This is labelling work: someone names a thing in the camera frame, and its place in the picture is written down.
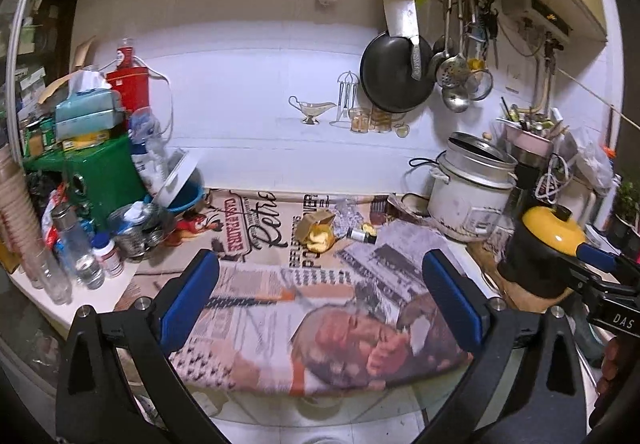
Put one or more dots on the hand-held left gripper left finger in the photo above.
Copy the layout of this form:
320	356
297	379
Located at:
187	304

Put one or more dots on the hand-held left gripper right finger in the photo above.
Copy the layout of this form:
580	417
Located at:
452	304

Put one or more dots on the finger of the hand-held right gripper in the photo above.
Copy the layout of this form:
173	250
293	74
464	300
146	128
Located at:
595	256
597	286

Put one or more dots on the person's right hand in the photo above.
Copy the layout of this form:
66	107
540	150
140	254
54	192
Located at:
612	369

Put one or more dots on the wooden cutting board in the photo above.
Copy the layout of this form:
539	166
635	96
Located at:
487	271

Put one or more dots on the black pot yellow lid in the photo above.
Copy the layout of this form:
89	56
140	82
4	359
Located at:
550	229

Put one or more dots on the white kettle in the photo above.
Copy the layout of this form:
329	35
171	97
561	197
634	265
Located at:
575	199

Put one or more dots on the potted green plant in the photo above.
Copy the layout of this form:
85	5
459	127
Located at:
627	204

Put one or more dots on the printed tablecloth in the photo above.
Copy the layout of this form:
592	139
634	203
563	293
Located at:
260	304

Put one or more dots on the glass jar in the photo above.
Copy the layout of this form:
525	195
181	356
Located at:
135	234

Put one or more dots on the white pill bottle blue cap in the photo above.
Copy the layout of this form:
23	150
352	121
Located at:
109	256

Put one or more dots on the white rice cooker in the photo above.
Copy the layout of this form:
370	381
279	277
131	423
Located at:
465	209

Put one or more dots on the clear plastic bag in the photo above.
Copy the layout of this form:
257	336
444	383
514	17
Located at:
592	159

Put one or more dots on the blue basin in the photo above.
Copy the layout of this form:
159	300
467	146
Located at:
187	201

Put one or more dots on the black cooking pot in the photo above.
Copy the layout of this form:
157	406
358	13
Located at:
530	169

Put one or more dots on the small yellow piece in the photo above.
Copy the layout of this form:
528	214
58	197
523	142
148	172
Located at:
369	227

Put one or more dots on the small dark glass bottle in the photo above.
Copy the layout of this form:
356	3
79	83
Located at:
362	235

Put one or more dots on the brown packet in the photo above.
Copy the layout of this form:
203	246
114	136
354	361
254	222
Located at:
381	209

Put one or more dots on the clear water bottle steel lid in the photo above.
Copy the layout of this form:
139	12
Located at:
80	249

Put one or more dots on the pink utensil holder bowl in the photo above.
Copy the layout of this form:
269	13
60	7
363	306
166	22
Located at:
530	144

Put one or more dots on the clear plastic wrapper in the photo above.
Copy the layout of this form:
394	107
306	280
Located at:
347	214

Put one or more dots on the clear glass bottle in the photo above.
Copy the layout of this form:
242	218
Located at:
50	279

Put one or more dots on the yellow crumpled wrapper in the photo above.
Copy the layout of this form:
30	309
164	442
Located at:
315	229

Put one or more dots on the green plastic box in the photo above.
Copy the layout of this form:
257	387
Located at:
110	174

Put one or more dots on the bagged white bottle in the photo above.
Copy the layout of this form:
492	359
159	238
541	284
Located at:
147	154

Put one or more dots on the red snack packet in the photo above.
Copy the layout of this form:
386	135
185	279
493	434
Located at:
50	224

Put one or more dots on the stack of brown cups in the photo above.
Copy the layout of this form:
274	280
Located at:
17	214

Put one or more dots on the teal tissue box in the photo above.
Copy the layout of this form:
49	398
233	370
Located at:
85	114

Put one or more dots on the red plastic container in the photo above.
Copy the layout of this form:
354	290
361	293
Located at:
132	89

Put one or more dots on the steel slotted skimmer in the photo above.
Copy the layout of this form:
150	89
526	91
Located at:
452	72

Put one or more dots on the black wok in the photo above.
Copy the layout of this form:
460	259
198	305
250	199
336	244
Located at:
390	79

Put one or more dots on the grey water heater unit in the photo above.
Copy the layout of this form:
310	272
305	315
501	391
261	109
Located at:
535	12

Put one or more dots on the brown cardboard piece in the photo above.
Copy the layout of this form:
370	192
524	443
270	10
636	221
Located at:
52	88

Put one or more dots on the black scissors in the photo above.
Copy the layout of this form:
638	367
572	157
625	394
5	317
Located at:
491	19

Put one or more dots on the dark glass cabinet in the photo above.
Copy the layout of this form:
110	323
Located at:
40	49

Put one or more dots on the steel cleaver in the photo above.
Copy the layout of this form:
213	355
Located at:
400	9

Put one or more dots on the jars wall sticker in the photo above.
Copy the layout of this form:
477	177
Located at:
377	122

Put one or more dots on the white wall socket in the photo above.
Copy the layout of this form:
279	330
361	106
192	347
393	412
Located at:
513	77

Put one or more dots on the gravy boat wall sticker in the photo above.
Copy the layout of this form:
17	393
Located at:
310	110

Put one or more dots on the utensil rack wall sticker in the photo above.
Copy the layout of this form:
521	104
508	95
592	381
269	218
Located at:
345	99

EXERCISE BRIEF - Count every line in the listing that holds the word "black". Report the count and nothing else.

ANSWER SPACE - 4